STORED DATA »
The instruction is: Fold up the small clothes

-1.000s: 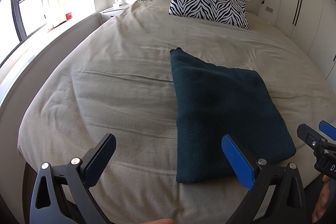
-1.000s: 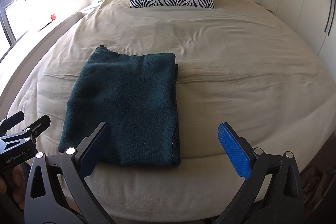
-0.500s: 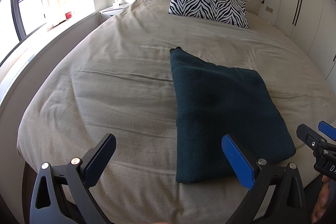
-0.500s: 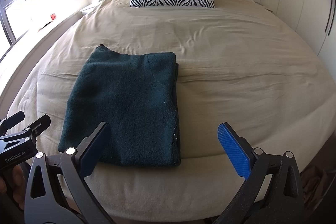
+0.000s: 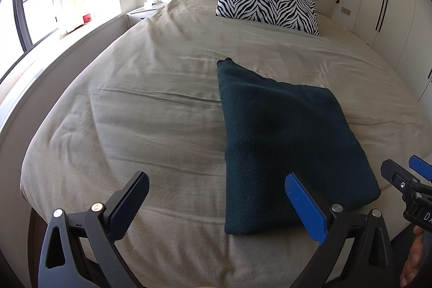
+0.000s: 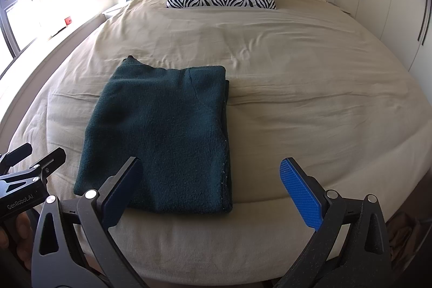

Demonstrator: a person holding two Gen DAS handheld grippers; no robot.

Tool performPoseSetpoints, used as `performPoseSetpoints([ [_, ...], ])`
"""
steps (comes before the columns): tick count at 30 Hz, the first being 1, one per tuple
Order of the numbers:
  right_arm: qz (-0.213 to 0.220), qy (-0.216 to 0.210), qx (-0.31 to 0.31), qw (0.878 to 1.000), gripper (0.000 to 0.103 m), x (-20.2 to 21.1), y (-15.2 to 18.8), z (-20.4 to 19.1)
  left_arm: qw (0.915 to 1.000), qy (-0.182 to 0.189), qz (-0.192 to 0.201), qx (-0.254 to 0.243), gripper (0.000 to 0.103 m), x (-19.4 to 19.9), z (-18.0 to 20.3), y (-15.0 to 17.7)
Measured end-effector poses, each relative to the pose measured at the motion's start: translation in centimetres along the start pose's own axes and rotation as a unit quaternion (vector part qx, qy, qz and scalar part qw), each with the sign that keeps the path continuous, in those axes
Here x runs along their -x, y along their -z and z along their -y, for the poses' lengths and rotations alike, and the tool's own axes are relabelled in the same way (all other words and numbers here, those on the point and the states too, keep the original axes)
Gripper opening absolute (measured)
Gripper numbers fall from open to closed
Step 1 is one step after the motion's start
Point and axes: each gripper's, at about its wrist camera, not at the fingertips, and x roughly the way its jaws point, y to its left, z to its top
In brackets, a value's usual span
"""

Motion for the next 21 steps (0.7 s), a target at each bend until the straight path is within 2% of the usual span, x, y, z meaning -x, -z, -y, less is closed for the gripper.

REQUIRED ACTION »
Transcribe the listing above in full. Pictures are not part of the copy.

ANSWER BOX »
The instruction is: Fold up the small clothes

-1.000s: 
-1.000s: 
-0.500s: 
-0.500s: 
+0.000s: 
+0.000s: 

Demonstrator: a person holding two Gen DAS handheld grippers; no robot.

Tool performPoseSetpoints, used as `performPoseSetpoints([ [_, ...], ])`
"""
steps (comes before the columns): tick count at 30 Hz, the first being 1, one per tuple
Order of the numbers:
  right_arm: qz (-0.213 to 0.220), qy (-0.216 to 0.210), qx (-0.31 to 0.31), qw (0.878 to 1.000), gripper (0.000 to 0.103 m), x (-20.2 to 21.1), y (-15.2 to 18.8), z (-20.4 to 19.1)
  left_arm: qw (0.915 to 1.000), qy (-0.182 to 0.189), qz (-0.192 to 0.201), qx (-0.254 to 0.243), gripper (0.000 to 0.103 m), x (-19.4 to 19.9), z (-18.0 to 20.3), y (-15.0 to 17.7)
Measured end-effector poses, each relative to the pose measured at the motion's start: translation in centimetres along the start pose's own axes and rotation as a unit quaternion (vector part qx, qy, qz and scalar part qw), each with the sign that keeps the path continuous, in those axes
Here x runs along their -x, y along their -z and z along their -y, for the poses' lengths and rotations alike, and the tool's own axes are relabelled in the same way (all other words and numbers here, those on the point and the states too, keep the original axes)
Gripper opening absolute (measured)
Gripper numbers fall from open to closed
Step 1 is one step after the motion's start
Point and axes: each gripper's, at about its wrist camera, not at the fingertips, and x roughly the way its jaws point, y to its left, z to its top
In brackets, a value's usual span
"""

Motion for the next 21 steps (0.7 s), a target at each bend until the straight path is within 2% of the usual span, x, y, z meaning -x, -z, -y, less is closed for the gripper.

Nothing else is required to complete this exercise.